EXERCISE INSTRUCTIONS: Exact repetition, pictures omitted: give every record below again.

##### DATASET EXCERPTS #####

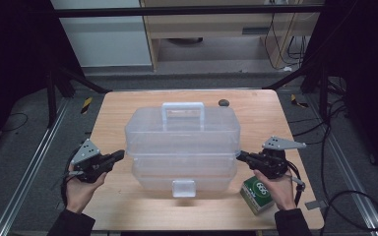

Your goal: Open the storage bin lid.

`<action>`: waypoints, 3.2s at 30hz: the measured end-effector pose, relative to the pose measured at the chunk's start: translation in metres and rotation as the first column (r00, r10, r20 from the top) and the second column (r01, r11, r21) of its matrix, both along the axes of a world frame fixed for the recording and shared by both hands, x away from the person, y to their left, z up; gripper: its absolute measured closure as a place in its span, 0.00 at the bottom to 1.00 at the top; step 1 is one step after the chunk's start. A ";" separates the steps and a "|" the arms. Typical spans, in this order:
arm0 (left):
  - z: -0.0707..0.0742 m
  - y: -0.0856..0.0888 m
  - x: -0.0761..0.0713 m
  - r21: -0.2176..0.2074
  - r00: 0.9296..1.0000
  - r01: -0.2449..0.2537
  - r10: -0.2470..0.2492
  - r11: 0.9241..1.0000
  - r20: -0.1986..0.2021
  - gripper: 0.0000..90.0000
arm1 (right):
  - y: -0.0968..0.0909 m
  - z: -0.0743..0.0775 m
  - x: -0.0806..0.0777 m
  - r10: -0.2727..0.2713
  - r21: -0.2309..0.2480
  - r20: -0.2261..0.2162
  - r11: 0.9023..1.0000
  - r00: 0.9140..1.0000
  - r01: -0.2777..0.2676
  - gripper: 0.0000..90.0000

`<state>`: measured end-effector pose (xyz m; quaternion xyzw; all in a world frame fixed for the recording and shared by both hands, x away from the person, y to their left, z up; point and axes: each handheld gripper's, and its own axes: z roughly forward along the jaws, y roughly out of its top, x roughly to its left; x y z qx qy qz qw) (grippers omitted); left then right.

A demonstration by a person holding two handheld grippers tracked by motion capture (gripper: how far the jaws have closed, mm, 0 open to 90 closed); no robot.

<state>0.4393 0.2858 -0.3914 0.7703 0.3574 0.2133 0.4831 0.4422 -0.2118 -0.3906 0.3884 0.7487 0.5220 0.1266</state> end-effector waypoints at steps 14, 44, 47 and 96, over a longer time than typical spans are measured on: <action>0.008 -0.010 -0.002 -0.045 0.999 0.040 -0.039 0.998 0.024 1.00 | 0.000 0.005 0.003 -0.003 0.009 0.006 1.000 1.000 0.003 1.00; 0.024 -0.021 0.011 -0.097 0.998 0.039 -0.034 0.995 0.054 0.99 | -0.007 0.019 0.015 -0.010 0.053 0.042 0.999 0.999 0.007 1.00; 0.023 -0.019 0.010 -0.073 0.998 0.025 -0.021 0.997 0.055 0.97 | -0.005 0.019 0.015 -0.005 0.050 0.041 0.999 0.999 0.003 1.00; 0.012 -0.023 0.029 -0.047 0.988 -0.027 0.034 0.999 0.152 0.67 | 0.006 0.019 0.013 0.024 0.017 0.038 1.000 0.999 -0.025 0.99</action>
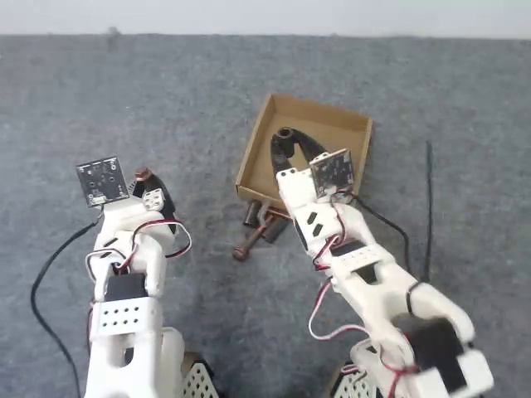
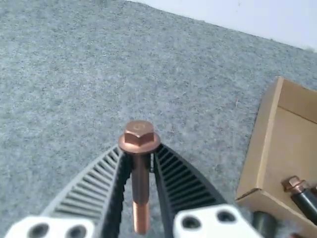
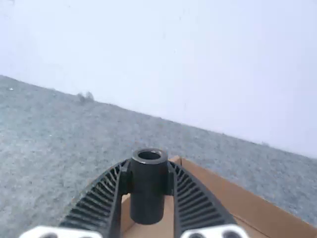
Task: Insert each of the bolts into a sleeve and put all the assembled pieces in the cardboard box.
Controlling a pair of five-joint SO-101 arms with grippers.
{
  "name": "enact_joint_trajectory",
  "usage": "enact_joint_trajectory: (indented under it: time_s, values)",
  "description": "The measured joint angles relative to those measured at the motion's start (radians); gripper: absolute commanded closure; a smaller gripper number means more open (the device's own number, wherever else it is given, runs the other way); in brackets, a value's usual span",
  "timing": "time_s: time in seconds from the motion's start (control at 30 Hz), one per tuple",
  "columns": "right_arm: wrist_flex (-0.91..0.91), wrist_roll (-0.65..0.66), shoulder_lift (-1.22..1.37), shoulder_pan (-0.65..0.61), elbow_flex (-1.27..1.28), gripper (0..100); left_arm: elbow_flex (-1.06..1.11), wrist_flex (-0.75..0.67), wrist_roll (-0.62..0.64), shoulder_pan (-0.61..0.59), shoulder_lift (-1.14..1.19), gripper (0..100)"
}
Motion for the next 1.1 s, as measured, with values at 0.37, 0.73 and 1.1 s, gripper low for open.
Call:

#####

YOUR SOLUTION:
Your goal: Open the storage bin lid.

`<action>`: waypoints, 3.2s at 30hz: the measured end-effector pose, relative to the pose measured at the chunk's start: translation in metres and rotation as the first column (r00, r10, r20 from the top) and the second column (r01, r11, r21) of its matrix, both along the axes of a world frame fixed for the recording and shared by both hands, x away from the person, y to their left, z up; gripper: its absolute measured closure as a place in its span, 0.00 at the bottom to 1.00 at the top; step 1 is one step after the chunk's start. A ";" separates the steps and a "|" the arms. Typical spans, in this order:
arm0 (left):
  - z: -0.0707..0.0742 m
  - y: -0.0856..0.0888 m
  - x: -0.0761..0.0713 m
  - r21: -0.2176..0.2074
  - r00: 0.9296..1.0000
  - r01: -0.2449..0.2537
  - r10: -0.2470..0.2492
  - r11: 0.9241..1.0000
  - r20: -0.1986..0.2021
  - gripper: 0.0000..90.0000
arm1 (right):
  - y: -0.0968..0.0909 m
  - z: -0.0743..0.0775 m
  - x: -0.0806..0.0777 m
  - r10: -0.2727..0.2713
  - r21: -0.2309..0.2480
  - r20: -0.2261..0.2162
  - r11: 0.9023..1.0000
  - r00: 0.9140..1.0000
  - r01: -0.2777..0.2676
  - gripper: 0.0000..90.0000

`<state>`: measured end-effector pose (xyz m; quaternion xyzw; all in a world frame fixed for the recording and shared by both hands, x away from the person, y to their left, z up; point and axes: each handheld gripper's, and its own axes: z roughly forward along the jaws, y roughly out of its top, x roughly to its left; x y z qx qy qz qw) (grippers omitted); left then right.

A demonstration by a person holding two handheld grippers tracked by motion capture (gripper: how far the jaws have closed, mm, 0 open to 90 closed); no robot.

<state>0.4393 0.2858 -0.3914 0.7703 0.3574 0.2133 0.4831 0.4422 -0.2118 -0.3906 0.3884 0.7487 0.5220 0.1266</state> end-effector waypoints at steps 14, 44, 47 and 96, over a longer time than typical spans are measured on: <action>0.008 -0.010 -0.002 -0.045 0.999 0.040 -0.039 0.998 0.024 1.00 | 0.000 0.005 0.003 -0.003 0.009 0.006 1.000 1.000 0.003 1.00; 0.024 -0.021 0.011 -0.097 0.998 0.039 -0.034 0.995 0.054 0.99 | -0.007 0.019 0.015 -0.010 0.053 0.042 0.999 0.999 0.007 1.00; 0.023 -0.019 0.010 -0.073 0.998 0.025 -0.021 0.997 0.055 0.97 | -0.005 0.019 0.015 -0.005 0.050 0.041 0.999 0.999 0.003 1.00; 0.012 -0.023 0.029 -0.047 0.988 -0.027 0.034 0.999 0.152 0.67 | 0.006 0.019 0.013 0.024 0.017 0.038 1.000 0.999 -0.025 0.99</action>
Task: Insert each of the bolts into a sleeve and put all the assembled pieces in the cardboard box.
Controlling a pair of five-joint SO-101 arms with grippers.
{
  "name": "enact_joint_trajectory",
  "usage": "enact_joint_trajectory: (indented under it: time_s, values)",
  "description": "The measured joint angles relative to those measured at the motion's start (radians); gripper: absolute commanded closure; a smaller gripper number means more open (the device's own number, wherever else it is given, runs the other way); in brackets, a value's usual span",
  "timing": "time_s: time in seconds from the motion's start (control at 30 Hz), one per tuple",
  "columns": "right_arm: wrist_flex (-0.91..0.91), wrist_roll (-0.65..0.66), shoulder_lift (-1.22..1.37), shoulder_pan (-0.65..0.61), elbow_flex (-1.27..1.28), gripper (0..100); left_arm: elbow_flex (-1.06..1.11), wrist_flex (-0.75..0.67), wrist_roll (-0.62..0.64), shoulder_pan (-0.61..0.59), shoulder_lift (-1.14..1.19), gripper (0..100)"
}
Motion for the next 1.1 s, as measured, with values at 0.37, 0.73 and 1.1 s, gripper low for open.
Call:

With that, the exercise is done.